Трупы ушедших обретали бестелесность призраков, истлевшие мышцы, истаявшие конечности лежали на камнях сточенными в ноль людскими конструкциями, словно вывернутыми наизнанку, опавшими листьями, какой-то исторической накипью; больше всего мертвых попадалось вдоль стены на улицах Сенной и Слиска да рядом с угловым домом на Францисканской, 21, где было удобнее всего перелезать на арийскую сторону. По ночам контрабандисты ставили здесь лестницу и передавали необходимые товары, вещи, стопки подпольной польской газеты «Баррикада свободы». Иногда «переправа» проходила гладко, иногда в тот самый момент, когда смельчаки карабкались по кирпичам, автоматные очереди решетили, шпиговали спины, винтовки помечали лбы и затылки круглыми дырами, подцепляли душу острым кончиком пули, заставая врасплох. Стоило голове приподняться над уровнем стены, она сразу становилась отличной мишенью, звучал одиночный выстрел, и череп плевался костяными ошметками, а по кирпичам стекала темно-алая кровь. Сиплый пороховой дымок окутывал улицу, смешивался с пахучим воздухом гетто.
Вообще точек для контрабанды хватало: Светоерская улица, Рымарска, Козла – на каждой из них имелись «пограничные» дома или удобные крыши; с Дворца мелодии можно без особых усилий допрыгнуть до крыши соседнего дома на арийской стороне, но безопаснее всего было действовать напрямую – не напролом, а, что называется, с практическим расчетом: провозить продукты через часовых, заплатив по сто-двести злотых за фургон. Смельчаки, что занимались товарами выживания – ходили за хлебом и крупой, – предпочитали опасные лазейки. Предметы роскоши ввозили оптовики – тузы вроде Келлера и Гона, которые подкупали охрану и пригоняли в гетто целые обозы с табаком и деликатесами из Греции, французской косметикой, драгоценностями и коллекционными винами.
Еще одним излюбленным местом для тех отчаянных, кто ходил по ту сторону жизни, чтобы добыть себе хлебную пыльцу, было кладбище: немцы брезговали здесь появляться, чем с успехом пользовались жители квартала. Могильные плиты и памятники старой части кладбища смотрели сквозь туман своими слепыми лбами, прислушивались к нарушаемой тишине и сгущали мрак, прикрывая голодных ходоков призрачной пеленой.
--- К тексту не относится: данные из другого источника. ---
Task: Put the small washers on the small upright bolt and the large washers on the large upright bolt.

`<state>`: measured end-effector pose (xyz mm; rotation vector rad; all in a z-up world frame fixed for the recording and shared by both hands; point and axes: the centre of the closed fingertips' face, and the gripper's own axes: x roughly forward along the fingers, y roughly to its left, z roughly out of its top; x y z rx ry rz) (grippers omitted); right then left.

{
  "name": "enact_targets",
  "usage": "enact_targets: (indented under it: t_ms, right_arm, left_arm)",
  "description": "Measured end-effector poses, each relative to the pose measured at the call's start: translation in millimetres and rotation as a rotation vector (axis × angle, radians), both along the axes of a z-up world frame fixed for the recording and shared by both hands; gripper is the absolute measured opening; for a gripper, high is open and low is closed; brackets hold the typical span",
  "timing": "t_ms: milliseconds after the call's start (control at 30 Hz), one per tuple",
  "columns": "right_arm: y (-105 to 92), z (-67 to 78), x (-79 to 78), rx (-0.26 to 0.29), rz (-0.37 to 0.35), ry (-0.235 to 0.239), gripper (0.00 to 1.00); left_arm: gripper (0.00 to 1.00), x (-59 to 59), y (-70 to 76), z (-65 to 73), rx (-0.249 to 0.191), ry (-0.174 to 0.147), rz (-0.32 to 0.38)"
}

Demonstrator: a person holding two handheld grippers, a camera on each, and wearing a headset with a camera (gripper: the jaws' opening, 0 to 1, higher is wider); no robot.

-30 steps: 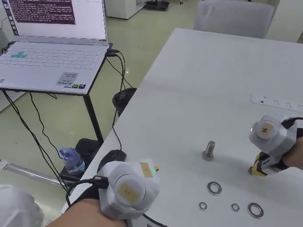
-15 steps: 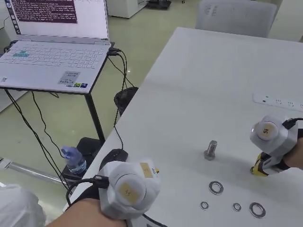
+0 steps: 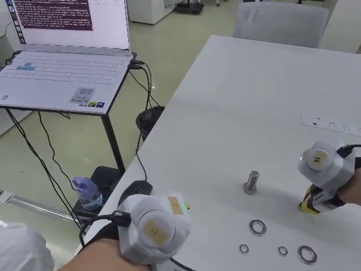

Среди надгробных памятников блуждали сонмы расплывчатых теней – не то души умерших, не то тела живых; впрочем, быть может, там были те и другие, просто каждый из них искал что-то свое, утраченное. Даже в своем притаившемся спокойствии кладбище копошилось и дышало, пульсировало и трудилось, с него поднималась густая, как пот уставших работников, испарина. По нему спешили контрабандисты, рыскали псы, выкапывая из общих могил питательную мертвечину, а души умерших встречались со своими предками, сюда же свозили тела ушедших в небытие, которых с каждым днем становилось все больше, так что рыночная сутолока на многолюдной улице Геся давно уступила первенство этой туманной обители, словно признав, что не торговля, не храм, а смерть стала новой царицей нового мира.